Data excerpt:
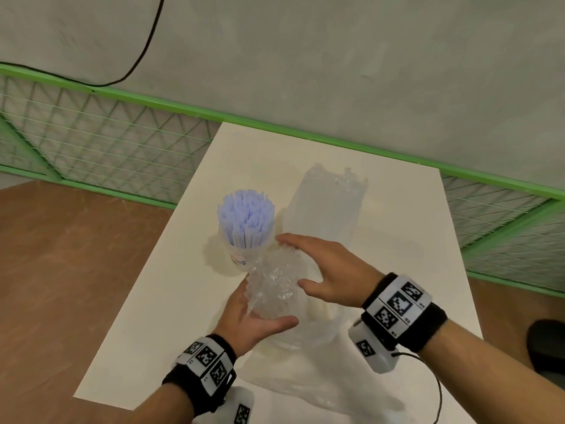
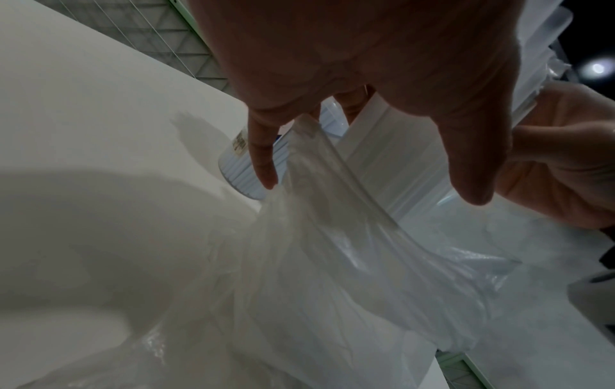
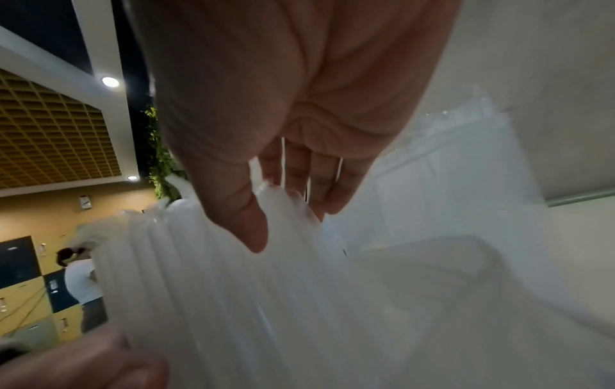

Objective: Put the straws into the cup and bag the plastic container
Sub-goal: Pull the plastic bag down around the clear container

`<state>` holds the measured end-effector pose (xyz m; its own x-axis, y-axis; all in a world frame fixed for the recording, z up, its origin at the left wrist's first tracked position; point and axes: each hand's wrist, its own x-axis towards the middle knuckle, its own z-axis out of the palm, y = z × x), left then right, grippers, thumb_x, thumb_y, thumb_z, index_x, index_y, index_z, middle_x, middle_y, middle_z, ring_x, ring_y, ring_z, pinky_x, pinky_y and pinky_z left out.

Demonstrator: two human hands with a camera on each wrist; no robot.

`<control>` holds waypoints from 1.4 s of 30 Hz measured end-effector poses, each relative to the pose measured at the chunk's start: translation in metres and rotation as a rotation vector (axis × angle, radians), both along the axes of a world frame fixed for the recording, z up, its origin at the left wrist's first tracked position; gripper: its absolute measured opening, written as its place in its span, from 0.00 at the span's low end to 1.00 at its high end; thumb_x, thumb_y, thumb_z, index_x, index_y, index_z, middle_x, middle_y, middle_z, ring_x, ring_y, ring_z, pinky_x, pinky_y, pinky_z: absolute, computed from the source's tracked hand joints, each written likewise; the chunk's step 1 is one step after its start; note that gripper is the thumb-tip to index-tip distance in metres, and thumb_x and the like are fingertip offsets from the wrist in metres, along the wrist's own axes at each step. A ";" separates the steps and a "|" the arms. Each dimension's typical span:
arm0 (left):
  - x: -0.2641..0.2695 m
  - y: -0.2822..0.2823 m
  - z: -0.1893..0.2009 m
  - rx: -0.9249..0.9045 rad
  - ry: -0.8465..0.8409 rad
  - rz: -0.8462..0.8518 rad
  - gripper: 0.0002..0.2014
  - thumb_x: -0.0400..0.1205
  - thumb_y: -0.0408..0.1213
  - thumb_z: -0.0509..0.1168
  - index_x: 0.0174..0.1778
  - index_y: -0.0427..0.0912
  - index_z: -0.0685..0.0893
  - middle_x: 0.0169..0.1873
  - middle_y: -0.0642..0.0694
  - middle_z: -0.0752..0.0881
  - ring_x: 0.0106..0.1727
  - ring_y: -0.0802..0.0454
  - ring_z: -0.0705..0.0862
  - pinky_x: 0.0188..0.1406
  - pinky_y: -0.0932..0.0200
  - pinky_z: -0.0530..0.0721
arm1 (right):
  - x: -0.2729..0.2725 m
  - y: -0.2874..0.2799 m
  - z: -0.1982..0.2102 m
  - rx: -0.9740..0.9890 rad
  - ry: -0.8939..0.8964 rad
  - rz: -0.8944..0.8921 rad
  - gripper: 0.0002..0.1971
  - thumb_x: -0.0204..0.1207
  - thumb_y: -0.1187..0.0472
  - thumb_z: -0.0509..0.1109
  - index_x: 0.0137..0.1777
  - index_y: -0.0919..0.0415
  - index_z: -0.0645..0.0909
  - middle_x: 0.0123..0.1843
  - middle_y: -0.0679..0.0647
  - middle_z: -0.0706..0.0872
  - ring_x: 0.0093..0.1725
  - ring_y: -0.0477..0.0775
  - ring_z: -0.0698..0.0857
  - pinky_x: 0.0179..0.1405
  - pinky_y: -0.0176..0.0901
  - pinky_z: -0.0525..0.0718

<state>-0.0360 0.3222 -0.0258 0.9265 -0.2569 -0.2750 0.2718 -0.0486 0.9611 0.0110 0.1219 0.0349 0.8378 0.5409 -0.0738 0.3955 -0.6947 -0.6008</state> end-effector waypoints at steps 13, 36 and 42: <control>-0.001 0.002 -0.001 0.041 -0.035 0.010 0.34 0.62 0.27 0.85 0.62 0.50 0.81 0.51 0.59 0.90 0.53 0.66 0.87 0.47 0.78 0.79 | -0.019 0.005 -0.027 0.233 -0.186 -0.255 0.13 0.73 0.64 0.76 0.57 0.59 0.82 0.51 0.47 0.84 0.50 0.34 0.78 0.53 0.25 0.73; 0.002 -0.002 0.001 0.046 -0.016 -0.010 0.34 0.63 0.27 0.84 0.64 0.45 0.80 0.54 0.51 0.89 0.52 0.67 0.87 0.45 0.79 0.80 | -0.026 0.005 -0.040 0.154 -0.327 -0.503 0.06 0.82 0.61 0.70 0.57 0.57 0.82 0.47 0.46 0.88 0.47 0.46 0.86 0.48 0.47 0.85; 0.001 -0.001 0.003 0.041 0.000 -0.014 0.34 0.64 0.26 0.83 0.65 0.47 0.79 0.54 0.52 0.89 0.50 0.68 0.87 0.44 0.79 0.80 | -0.025 0.008 -0.035 0.123 -0.310 -0.499 0.04 0.81 0.59 0.71 0.54 0.56 0.83 0.45 0.45 0.88 0.44 0.45 0.85 0.46 0.45 0.83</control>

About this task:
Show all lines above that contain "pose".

Response below:
`<state>` holds the measured end-effector pose (xyz m; its own x-axis, y-axis; all in a world frame fixed for the recording, z up, its origin at the left wrist's first tracked position; point and axes: each hand's wrist, its own x-axis towards the middle knuckle, its own z-axis out of the palm, y = z × x), left then right, grippers, thumb_x, thumb_y, thumb_z, index_x, index_y, index_z, middle_x, middle_y, middle_z, ring_x, ring_y, ring_z, pinky_x, pinky_y and pinky_z left out.
`<control>` holds waypoints from 1.4 s of 30 Hz measured end-effector poses, each relative to the pose measured at the chunk's start: translation in metres and rotation as a rotation vector (axis × angle, radians), both along the axes of a world frame fixed for the recording, z up, its origin at the left wrist's first tracked position; gripper: its absolute measured opening, written as its place in its span, from 0.00 at the span's low end to 1.00 at its high end; thumb_x, thumb_y, thumb_z, index_x, index_y, index_z, middle_x, middle_y, middle_z, ring_x, ring_y, ring_z, pinky_x, pinky_y, pinky_z: absolute, computed from the source's tracked hand joints, each written likewise; the chunk's step 1 is one step after its start; note that gripper is the thumb-tip to index-tip distance in metres, and thumb_x and the like are fingertip offsets from the wrist in metres, along the wrist's own axes at each step. A ";" separates the steps and a "|" the arms. Each dimension's typical span:

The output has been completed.